### What to do
Scan the listing below for "gripper", then report every line that has it.

### Source material
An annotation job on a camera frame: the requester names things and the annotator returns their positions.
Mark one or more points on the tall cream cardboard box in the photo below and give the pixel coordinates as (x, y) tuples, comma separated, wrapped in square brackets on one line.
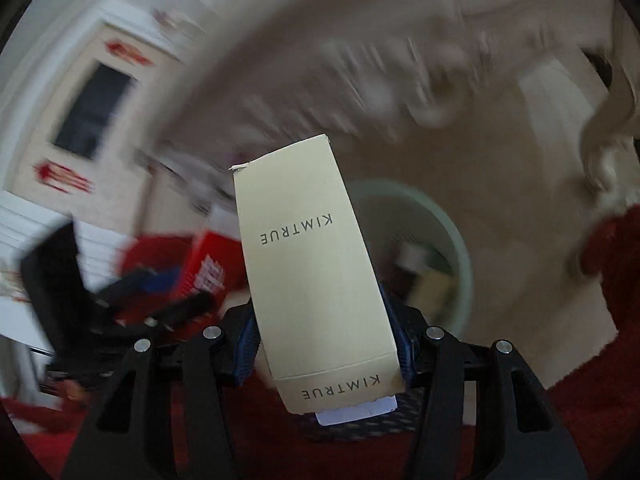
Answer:
[(310, 270)]

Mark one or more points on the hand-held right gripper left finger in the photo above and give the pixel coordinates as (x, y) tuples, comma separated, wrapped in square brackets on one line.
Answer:
[(247, 345)]

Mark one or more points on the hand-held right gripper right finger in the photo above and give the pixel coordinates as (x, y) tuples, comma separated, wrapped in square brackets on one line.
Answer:
[(400, 330)]

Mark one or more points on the red knot wall decoration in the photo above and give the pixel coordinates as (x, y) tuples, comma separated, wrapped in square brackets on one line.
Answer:
[(62, 176), (127, 52)]

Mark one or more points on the red fuzzy garment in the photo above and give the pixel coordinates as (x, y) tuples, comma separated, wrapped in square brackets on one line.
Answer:
[(600, 410)]

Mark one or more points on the black wall television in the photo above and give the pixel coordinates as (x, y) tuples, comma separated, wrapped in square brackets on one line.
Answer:
[(92, 110)]

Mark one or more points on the carved white marble-top table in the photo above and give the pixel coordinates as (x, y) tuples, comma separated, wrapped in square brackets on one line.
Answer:
[(400, 60)]

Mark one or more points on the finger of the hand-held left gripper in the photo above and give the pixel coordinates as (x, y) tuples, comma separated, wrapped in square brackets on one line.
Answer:
[(165, 312), (155, 282)]

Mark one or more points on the green mesh wastebasket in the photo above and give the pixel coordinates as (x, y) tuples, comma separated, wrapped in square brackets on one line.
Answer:
[(452, 260)]

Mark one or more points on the red carton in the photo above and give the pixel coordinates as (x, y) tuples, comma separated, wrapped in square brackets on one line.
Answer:
[(210, 270)]

### Result of this task
Mark one or more points on the hand-held right gripper left finger in the photo above and give the pixel coordinates as (x, y) tuples, comma separated, wrapped in square brackets on one line.
Mark one or more points on the hand-held right gripper right finger in the photo above and give the pixel coordinates as (x, y) tuples, comma separated, wrapped in square brackets on one line.
Mark one or more points on the finger of the hand-held left gripper in the photo above and give the pixel coordinates as (x, y) tuples, comma separated, wrapped in square brackets on one line.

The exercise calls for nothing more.